Nocturnal non-invasive bi-level positive pressure ventilation (NIV) is beneficial for stable daytime hypercapnia due to kyphoscoliosis, neuromuscular disease and chronic obstructive pulmonary disease (COPD).6 Studies utilising NIV in CF have demonstrated improved gas exchange and reduced work of breathing during a single overnight session,3 4 and improved oxygenation during physiotherapy.5 7 Uncontrolled non-randomised studies suggest that NIV may bridge hypercapnic CF patients to lung transplantation.8–10 Potential complications of NIV include sleep fragmentation and drying of secretions with decreased sputum clearance. A recent Cochrane review highlighted the need for randomised controlled trials to assess the clinical effects of NIV in CF.11
We hypothesised that nocturnal NIV would improve QoL, functional and physiological outcomes in subjects with stable CF with impaired nocturnal gas exchange and daytime hypercapnia. Our aim was to perform a randomised placebo controlled trial of nocturnal NIV in these “at risk” subjects with CF to assess the effects on QoL, and functional and physiological outcomes. Some of the results of these studies have been reported previously in the form of an abstract.12
Written informed consent was obtained after study approval by The Alfred Hospital Institutional Ethics Committee. Patients were recruited from a cross sectional study12 of 60 consecutive adult CF outpatients with mild to severe lung disease (forced expiratory volume in 1 s (FEV1) <70% predicted) who attended The Alfred Hospital CF Service. Inclusion criteria for the current study were: FEV1 ⩽70% predicted, clinical stability (no hospitalisation or new antibiotics 2 weeks prior), positive screening overnight oximetry (Spo2 <90% for ⩾5% of the night), impaired gas exchange on polysomnography (Spo2 <90% for ⩾5% of total sleep time and/or rise in pressure of transcutaneous CO2 (Ptcco2) ⩾5 mm Hg non-rapid eye movement (NREM) to rapid eye movement (REM) sleep) and awake hypercapnia (Paco2 >45 mm Hg). Exclusion criteria were: previous domiciliary oxygen (O2) or NIV, current sedative use, cardiac or neurological disease and obstructive sleep apnoea.
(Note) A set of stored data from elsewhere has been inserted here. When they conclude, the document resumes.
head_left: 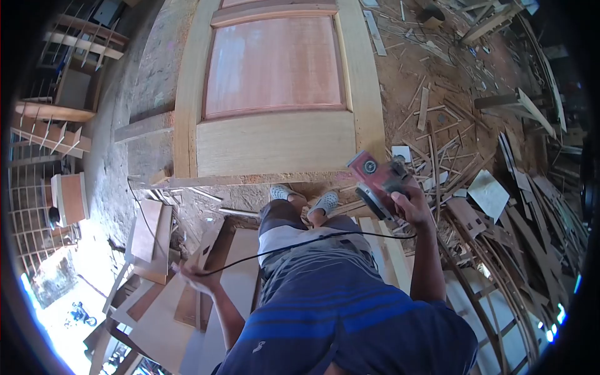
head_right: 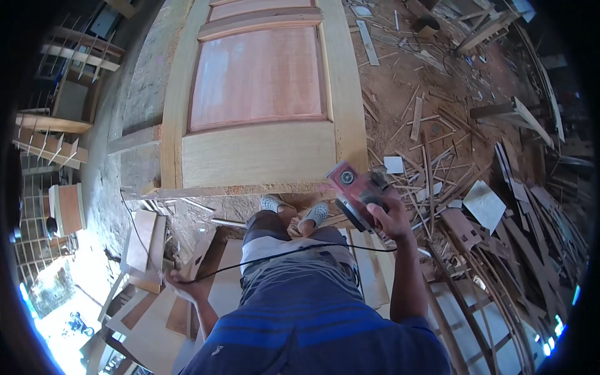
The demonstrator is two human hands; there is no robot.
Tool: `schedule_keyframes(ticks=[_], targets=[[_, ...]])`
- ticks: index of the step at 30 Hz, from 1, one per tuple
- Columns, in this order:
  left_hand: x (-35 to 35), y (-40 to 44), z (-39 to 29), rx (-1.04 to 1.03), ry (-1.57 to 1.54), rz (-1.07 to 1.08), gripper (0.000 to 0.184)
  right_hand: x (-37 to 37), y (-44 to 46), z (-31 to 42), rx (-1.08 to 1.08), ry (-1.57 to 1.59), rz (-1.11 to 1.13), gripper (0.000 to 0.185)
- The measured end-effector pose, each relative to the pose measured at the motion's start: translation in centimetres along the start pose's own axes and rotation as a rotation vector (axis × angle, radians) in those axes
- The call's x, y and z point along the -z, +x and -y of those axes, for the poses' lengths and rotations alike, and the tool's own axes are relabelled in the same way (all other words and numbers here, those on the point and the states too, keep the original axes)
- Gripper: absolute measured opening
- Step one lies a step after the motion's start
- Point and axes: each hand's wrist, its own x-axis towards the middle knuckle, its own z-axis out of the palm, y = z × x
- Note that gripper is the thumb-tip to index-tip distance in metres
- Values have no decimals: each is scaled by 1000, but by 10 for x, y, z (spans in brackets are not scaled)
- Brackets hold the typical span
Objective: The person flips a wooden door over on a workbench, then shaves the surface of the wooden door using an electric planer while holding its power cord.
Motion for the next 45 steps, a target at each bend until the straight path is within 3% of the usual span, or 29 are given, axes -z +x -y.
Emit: schedule_keyframes(ticks=[5, 8, 9, 12, 13, 17, 19, 22, 26, 27, 30, 32, 37, 39, 42, 45], targets=[[-61, -25, -24, 258, -365, 393, 41, 3, 29, 20, 27, -91, 190, 42], [-82, -28, -32, 80, -133, 501, 40, 4, 56, 17, 35, -88, 284, 43], [-80, -25, -37, 231, -83, 656, 38, 5, 65, 14, -3, -67, 328, 44], [-79, -18, -42, 196, -195, 708, 41, -9, 93, 37, -26, -159, 439, 49], [-82, -14, -39, 143, -217, 694, 46, -16, 100, 49, -20, -217, 470, 51], [-94, 0, -55, 348, -681, 665, 41, -52, 120, 82, -122, -243, 513, 56], [-102, 6, -74, 498, -983, 603, 35, -75, 135, 86, 64, -346, 553, 57], [-99, 30, -112, 698, -1123, 580, 29, -113, 146, 101, 111, -383, 601, 59], [-109, 34, -128, 568, -877, 454, 27, -168, 165, 121, 170, -433, 653, 58], [-113, 33, -124, 448, -769, 416, 30, -182, 170, 124, 200, -454, 663, 58], [-113, 21, -119, 665, -769, 466, 32, -221, 180, 138, 243, -489, 700, 58], [-106, 20, -125, 633, -711, 429, 44, -250, 181, 158, 188, -472, 745, 58], [-87, 25, -133, 689, -636, 384, 59, -316, 197, 184, 281, -531, 805, 63], [-86, 24, -136, 751, -689, 317, 55, -338, 208, 176, 392, -536, 794, 64], [-87, 12, -136, 849, -787, 302, 44, -380, 222, 163, 769, -444, 614, 65], [-83, -6, -138, 887, -869, 296, 35, -403, 213, 192, 632, -531, 679, 63]])
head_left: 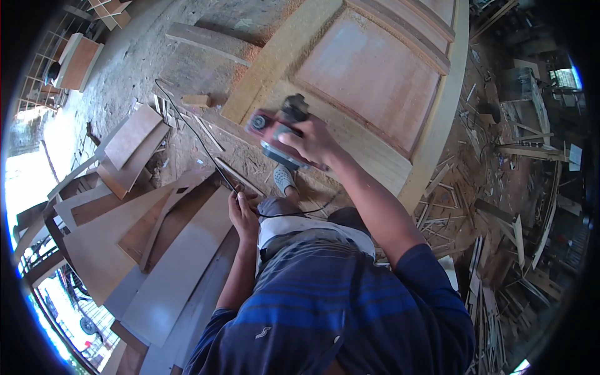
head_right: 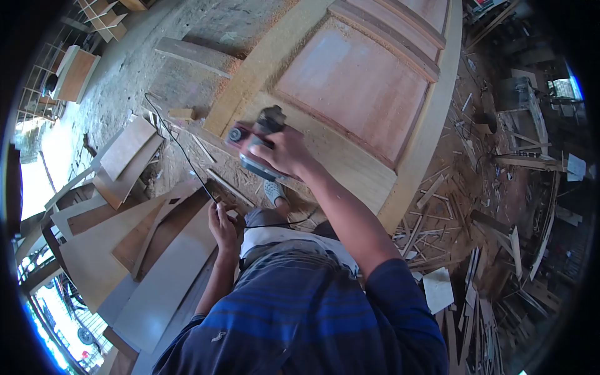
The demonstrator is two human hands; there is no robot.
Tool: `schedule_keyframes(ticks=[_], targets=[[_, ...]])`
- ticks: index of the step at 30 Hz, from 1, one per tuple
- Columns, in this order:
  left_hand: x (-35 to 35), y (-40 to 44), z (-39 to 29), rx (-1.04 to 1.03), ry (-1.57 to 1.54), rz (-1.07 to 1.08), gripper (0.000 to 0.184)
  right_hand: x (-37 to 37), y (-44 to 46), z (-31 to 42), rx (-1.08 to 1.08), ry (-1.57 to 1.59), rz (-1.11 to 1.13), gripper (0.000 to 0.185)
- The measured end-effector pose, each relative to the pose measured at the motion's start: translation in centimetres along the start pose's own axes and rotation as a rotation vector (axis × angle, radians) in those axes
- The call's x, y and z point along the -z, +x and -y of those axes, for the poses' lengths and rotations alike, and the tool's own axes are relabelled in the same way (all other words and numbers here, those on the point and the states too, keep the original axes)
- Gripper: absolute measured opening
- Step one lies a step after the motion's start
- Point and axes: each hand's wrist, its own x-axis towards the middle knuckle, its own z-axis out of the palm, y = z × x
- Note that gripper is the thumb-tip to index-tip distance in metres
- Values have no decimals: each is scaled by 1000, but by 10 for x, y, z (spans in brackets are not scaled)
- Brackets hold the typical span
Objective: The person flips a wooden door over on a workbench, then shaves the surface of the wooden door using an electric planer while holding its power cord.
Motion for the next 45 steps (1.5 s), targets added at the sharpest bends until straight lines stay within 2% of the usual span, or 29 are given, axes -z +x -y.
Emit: schedule_keyframes(ticks=[5, 6, 11, 13, 15, 20, 23, 29, 32, 36, 40, 45], targets=[[-10, -30, 7, -56, -57, -126, 34, 2, -8, -11, 39, -53, -24, 63], [-13, -38, 6, -82, -59, -155, 34, 7, -22, -17, 39, -4, 7, 57], [-39, -90, -4, -146, -168, -180, 32, 76, -133, -67, -12, 192, 110, 43], [-49, -101, 5, -187, -222, -198, 33, 113, -192, -92, -123, 155, 135, 44], [-57, -116, -5, -148, -256, -222, 34, 147, -251, -122, -215, 117, 159, 50], [-64, -132, -16, -87, -321, -260, 38, 210, -371, -169, -274, 252, 132, 37], [-73, -140, -15, -61, -317, -251, 37, 222, -401, -187, -345, 293, 80, 37], [-87, -144, -17, -12, -258, -212, 35, 191, -337, -164, -329, 319, 69, 40], [-94, -145, -23, -12, -240, -203, 35, 180, -293, -151, -320, 237, 109, 40], [-98, -141, -23, -23, -238, -190, 36, 143, -225, -126, -125, 291, 28, 43], [-98, -138, -29, 28, -208, -183, 36, 109, -145, -102, -31, 248, 0, 45], [-89, -140, -53, 41, -264, -161, 36, 67, -40, -54, -24, 154, -2, 56]])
The trial design was randomised placebo controlled crossover. Each subject received 6 weeks of nocturnal (1) air (placebo), (2) O2 and (3) NIV in random order separated by a 2 week washout period. Data were collected at baseline and at the end of each treatment period (fig 1). Treatments were commenced, and post-treatment assessments were carried out during a period of clinical stability (defined as no current need for hospitalisation or intravenous antibiotics).
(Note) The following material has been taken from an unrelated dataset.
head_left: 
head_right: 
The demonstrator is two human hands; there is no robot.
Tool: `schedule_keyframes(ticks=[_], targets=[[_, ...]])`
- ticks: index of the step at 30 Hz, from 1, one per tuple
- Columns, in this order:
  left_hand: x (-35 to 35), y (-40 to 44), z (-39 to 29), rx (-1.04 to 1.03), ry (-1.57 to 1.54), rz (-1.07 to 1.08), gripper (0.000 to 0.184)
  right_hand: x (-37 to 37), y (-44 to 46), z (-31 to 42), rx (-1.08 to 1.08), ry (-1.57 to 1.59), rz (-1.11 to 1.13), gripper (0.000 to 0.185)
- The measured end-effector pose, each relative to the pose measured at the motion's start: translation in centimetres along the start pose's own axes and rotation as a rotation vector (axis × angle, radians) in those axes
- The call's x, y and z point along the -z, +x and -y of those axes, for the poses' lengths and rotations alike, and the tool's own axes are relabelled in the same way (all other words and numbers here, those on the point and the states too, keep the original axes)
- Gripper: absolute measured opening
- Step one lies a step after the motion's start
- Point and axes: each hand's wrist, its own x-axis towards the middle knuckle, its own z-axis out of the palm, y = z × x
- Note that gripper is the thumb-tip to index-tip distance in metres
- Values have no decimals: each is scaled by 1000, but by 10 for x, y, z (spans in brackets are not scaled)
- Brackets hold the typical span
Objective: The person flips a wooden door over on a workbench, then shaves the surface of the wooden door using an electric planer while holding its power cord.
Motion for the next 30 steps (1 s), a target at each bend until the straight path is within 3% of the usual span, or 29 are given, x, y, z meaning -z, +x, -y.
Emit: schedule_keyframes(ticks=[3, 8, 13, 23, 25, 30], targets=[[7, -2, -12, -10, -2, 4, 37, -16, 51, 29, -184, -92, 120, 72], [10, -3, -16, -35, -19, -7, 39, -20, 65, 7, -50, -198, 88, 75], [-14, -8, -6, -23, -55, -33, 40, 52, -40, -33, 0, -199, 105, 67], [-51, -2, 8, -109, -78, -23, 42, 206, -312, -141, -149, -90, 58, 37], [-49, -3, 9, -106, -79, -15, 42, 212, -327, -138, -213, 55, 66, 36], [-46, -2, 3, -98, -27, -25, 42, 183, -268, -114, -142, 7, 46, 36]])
NIV (BiPAP Synchrony S/T; Respironics, Pennsylvania, USA) with humidification (HC 150; Fisher and Paykel, Laguna Hills, California, USA) was delivered via nasal or full face mask fitted to patient comfort. Acclimatisation involved an afternoon session of several hours with an experienced respiratory therapist and sleep physician to optimise mask fit and ensure patients could tolerate therapy. Polysomnography (PSG) was used to titrate NIV settings thus: inspiratory positive airway pressure (IPAP) was increased in 2 cm H2O increments to attenuate any rise in Ptcco2 ⩾5 mm Hg from NREM to REM sleep, expiratory positive airway pressure was increased in 1 cm H2O increments to eliminate any obstructive events, a backup rate was added if the patient failed to trigger the ventilator. Oxygen therapy was not added to NIV as the hypothesis being tested was that NIV alone would improve outcomes.
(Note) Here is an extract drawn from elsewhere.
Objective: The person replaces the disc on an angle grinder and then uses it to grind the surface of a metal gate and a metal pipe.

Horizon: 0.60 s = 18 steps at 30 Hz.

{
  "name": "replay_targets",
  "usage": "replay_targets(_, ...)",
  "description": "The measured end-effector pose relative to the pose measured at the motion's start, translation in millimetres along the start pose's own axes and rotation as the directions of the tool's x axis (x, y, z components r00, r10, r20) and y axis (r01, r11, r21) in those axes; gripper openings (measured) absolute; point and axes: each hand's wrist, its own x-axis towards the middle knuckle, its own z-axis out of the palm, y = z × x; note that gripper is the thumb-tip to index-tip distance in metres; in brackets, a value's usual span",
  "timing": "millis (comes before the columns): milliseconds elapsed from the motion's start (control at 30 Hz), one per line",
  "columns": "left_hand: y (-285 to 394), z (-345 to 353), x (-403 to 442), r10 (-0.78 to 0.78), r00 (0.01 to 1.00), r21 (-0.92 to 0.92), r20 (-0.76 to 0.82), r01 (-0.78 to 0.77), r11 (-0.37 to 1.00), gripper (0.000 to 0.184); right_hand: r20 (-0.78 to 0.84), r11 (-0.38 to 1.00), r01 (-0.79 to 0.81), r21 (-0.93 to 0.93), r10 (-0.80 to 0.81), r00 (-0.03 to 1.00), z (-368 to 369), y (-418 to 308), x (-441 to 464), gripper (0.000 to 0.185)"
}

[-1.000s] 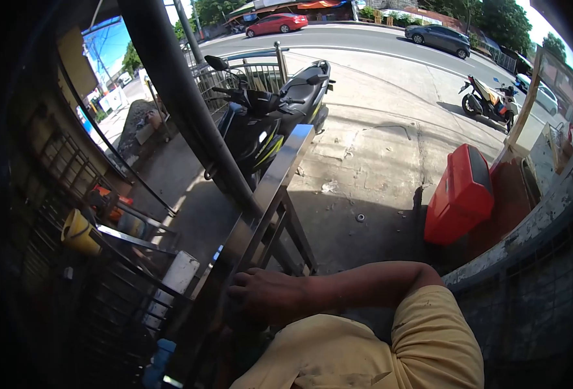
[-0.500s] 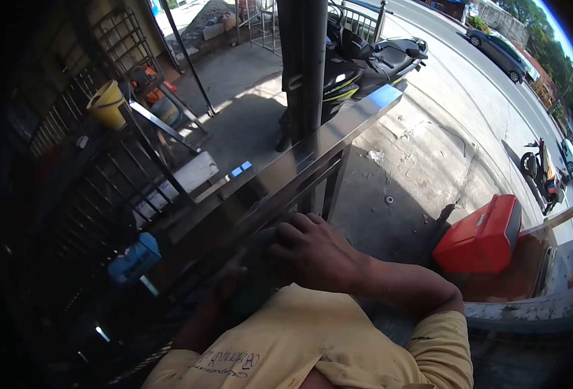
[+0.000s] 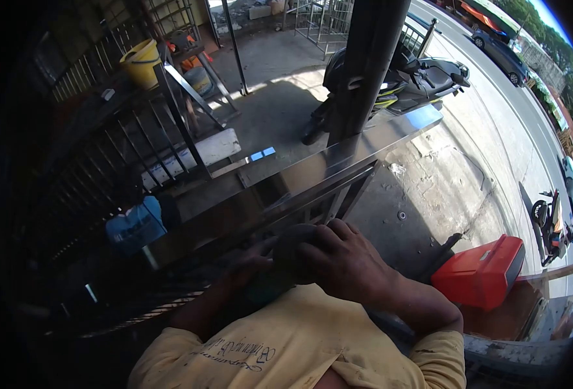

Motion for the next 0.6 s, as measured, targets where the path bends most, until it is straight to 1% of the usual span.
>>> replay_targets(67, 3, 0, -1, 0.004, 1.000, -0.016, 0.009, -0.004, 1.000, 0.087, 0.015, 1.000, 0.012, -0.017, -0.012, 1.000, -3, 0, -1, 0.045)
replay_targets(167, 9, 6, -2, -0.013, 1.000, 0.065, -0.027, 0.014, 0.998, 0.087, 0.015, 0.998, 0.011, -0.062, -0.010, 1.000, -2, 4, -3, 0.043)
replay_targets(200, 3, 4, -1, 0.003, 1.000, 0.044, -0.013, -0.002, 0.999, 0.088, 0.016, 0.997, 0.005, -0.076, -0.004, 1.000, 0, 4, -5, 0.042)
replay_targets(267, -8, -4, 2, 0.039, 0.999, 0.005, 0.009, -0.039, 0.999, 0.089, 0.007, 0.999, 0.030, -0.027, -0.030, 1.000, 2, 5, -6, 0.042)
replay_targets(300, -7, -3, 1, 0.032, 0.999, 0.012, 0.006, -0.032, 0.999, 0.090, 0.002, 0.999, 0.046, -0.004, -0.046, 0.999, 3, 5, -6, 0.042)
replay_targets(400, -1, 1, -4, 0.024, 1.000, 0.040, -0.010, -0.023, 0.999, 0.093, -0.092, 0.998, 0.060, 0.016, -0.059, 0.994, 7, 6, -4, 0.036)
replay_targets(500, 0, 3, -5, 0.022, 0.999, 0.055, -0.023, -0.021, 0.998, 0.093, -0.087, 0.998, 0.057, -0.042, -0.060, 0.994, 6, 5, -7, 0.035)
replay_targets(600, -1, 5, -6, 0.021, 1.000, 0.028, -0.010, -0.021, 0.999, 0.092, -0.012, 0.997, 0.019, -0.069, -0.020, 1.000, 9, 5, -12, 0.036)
The 6 weeks of O2 therapy was delivered from an O2 concentrator (Elite; AirSep, New York, USA) via nasal cannulae. At commencement, therapy was titrated using overnight oximetry. O2 was increased in 1 l/min increments to maintain Spo2 >90% for the entire night. The 6 weeks of air (placebo) was delivered through a disabled O2 concentrator and the flow rate was increased from 1 to 2 l/min during a sham “titration” session with overnight oximetry. Thus patients remained blinded as to whether they were receiving O2 or air. NIV and concentrator hours of usage for the entire treatment period were recorded.
Primary outcome measures
Validated QoL measures assessed CF specific domains (CF QoL Questionnaire),13 sleepiness (Epworth Sleepiness Scale, Pittsburgh Sleep Quality Index)14 15 and dyspnoea (Medical Research Council Dyspnoea Scale, Baseline and Transitional Dyspnoea Index).16 17 A priori, four domains of the CF QoL were selected (physical functioning, treatment issues, chest symptoms, emotional responses) based on our clinical experience of symptoms that might be expected to improve with nocturnal NIV. The CF Subjective Sleep Disturbance Questionnaire was developed inhouse and assessed six subjective symptoms of sleep disturbance. We have previously reported an association between higher/worse scores and nocturnal hypoxia in the form of an abstract.12 Subjects were asked “which treatment was most comfortable?” and “which treatment would you prefer to continue?” at study end.
Secondary outcome measures
PSG (Compumedics E-series, Abbottsford, Australia) was manually scored, blinded to the patient’s treatment, using standard criteria. Spirometry and lung volumes (Profiler and Elite Series, Medgraphics, Minnesota, USA) meeting American Thoracic Society criteria, awake supine arterial blood gases (model 865; Bayer HealthCare, New York, USA) and the validated Modified Shuttle Test18 were performed.
Neurocognitive testing was performed at the same time of day after abstinence from caffeine and alcohol. The Psychomotor Vigilance Task,19 Stroop Color and Word Test,20 Trail Making Test,21 Controlled Oral Word Association Test22 and Digit Span Test23 were undertaken (see online data supplement for further information regarding subjects, study design, interventions and outcome measures).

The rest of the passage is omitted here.